*Work instructions*
Only a number is wanted here: the number of lines of the data that include "small".
-- Data section follows --
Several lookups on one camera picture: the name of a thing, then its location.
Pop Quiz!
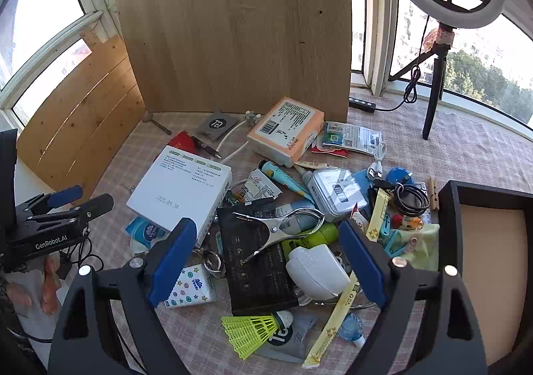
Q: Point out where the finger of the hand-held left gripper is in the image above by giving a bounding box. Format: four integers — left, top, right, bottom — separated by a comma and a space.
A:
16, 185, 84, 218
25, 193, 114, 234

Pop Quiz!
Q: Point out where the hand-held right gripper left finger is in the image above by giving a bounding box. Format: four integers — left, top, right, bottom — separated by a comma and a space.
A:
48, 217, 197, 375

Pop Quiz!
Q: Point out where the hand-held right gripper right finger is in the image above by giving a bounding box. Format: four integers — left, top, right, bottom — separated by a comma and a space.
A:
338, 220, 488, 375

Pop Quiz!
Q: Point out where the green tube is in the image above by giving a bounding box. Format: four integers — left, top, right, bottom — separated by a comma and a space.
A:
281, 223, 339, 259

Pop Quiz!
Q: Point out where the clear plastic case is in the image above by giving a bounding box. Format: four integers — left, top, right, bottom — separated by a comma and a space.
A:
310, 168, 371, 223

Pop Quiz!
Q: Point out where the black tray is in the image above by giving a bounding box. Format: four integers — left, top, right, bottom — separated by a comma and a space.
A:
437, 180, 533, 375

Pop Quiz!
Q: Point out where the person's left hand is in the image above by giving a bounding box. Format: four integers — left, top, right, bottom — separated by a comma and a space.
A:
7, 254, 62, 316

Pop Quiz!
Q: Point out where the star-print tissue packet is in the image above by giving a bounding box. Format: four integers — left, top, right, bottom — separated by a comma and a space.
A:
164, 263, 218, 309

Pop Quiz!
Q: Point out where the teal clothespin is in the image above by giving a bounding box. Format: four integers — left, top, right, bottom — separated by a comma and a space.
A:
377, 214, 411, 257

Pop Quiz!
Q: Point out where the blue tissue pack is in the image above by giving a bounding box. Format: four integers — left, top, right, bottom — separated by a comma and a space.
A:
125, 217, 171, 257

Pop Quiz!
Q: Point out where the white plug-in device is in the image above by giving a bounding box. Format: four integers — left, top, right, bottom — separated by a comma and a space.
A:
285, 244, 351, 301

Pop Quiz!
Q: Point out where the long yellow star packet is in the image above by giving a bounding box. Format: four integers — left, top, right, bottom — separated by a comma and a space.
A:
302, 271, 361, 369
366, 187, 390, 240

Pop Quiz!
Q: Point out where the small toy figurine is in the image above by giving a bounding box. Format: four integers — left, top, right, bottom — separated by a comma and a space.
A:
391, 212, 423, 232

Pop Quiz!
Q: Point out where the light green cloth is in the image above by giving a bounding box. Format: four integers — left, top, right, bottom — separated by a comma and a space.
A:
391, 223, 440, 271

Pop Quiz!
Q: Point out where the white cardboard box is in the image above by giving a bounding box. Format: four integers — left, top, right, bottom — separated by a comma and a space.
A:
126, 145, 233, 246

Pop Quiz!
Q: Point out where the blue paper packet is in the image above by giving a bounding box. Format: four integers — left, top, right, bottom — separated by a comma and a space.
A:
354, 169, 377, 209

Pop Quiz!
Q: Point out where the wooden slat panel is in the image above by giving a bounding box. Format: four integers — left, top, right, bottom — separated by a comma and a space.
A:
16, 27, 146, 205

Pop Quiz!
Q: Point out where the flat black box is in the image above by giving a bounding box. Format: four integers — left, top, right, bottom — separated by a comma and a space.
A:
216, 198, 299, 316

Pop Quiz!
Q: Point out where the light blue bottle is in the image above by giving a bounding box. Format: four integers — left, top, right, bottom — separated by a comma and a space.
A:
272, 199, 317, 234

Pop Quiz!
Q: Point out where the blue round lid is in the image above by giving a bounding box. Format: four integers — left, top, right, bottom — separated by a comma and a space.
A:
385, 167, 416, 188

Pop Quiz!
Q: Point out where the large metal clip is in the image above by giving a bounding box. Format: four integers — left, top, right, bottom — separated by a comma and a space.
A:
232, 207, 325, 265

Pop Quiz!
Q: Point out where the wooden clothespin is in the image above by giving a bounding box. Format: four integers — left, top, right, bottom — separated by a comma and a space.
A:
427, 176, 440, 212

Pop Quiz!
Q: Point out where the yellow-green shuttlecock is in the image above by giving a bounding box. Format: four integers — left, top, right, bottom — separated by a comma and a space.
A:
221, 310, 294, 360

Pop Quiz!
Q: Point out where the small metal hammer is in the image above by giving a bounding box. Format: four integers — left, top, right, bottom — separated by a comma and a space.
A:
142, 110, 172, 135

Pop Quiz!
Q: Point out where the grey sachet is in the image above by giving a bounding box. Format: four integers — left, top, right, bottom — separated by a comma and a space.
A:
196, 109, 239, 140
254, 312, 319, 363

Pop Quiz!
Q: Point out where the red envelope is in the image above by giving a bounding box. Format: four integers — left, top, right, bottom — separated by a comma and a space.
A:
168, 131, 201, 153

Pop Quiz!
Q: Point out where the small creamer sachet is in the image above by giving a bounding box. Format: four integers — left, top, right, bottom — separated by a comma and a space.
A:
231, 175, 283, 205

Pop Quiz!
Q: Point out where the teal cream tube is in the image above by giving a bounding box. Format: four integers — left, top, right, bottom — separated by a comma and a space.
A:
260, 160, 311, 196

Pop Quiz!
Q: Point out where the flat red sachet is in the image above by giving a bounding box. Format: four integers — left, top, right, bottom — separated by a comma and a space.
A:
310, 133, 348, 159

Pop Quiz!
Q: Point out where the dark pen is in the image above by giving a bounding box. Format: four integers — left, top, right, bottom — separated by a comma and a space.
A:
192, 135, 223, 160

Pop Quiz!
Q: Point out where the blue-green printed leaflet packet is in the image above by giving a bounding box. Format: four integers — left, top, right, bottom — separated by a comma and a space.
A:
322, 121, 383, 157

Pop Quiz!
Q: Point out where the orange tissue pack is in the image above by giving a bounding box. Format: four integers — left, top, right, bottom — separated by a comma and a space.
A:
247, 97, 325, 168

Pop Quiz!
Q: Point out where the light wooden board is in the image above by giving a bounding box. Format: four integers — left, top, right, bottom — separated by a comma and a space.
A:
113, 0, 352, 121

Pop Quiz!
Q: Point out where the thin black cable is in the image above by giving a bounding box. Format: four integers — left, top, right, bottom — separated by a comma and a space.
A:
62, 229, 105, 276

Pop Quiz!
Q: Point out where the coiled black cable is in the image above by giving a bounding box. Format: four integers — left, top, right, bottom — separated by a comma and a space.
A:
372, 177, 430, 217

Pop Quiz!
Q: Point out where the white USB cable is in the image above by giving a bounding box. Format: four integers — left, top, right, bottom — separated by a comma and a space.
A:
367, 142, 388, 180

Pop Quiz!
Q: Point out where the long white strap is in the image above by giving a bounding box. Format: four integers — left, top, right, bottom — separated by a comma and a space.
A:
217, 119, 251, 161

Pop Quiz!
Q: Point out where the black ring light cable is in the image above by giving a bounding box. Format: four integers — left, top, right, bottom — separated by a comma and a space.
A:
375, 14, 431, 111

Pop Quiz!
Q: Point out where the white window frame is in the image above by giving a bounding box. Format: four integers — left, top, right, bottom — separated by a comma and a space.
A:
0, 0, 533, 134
-- Data section concluded --
*Answer space*
3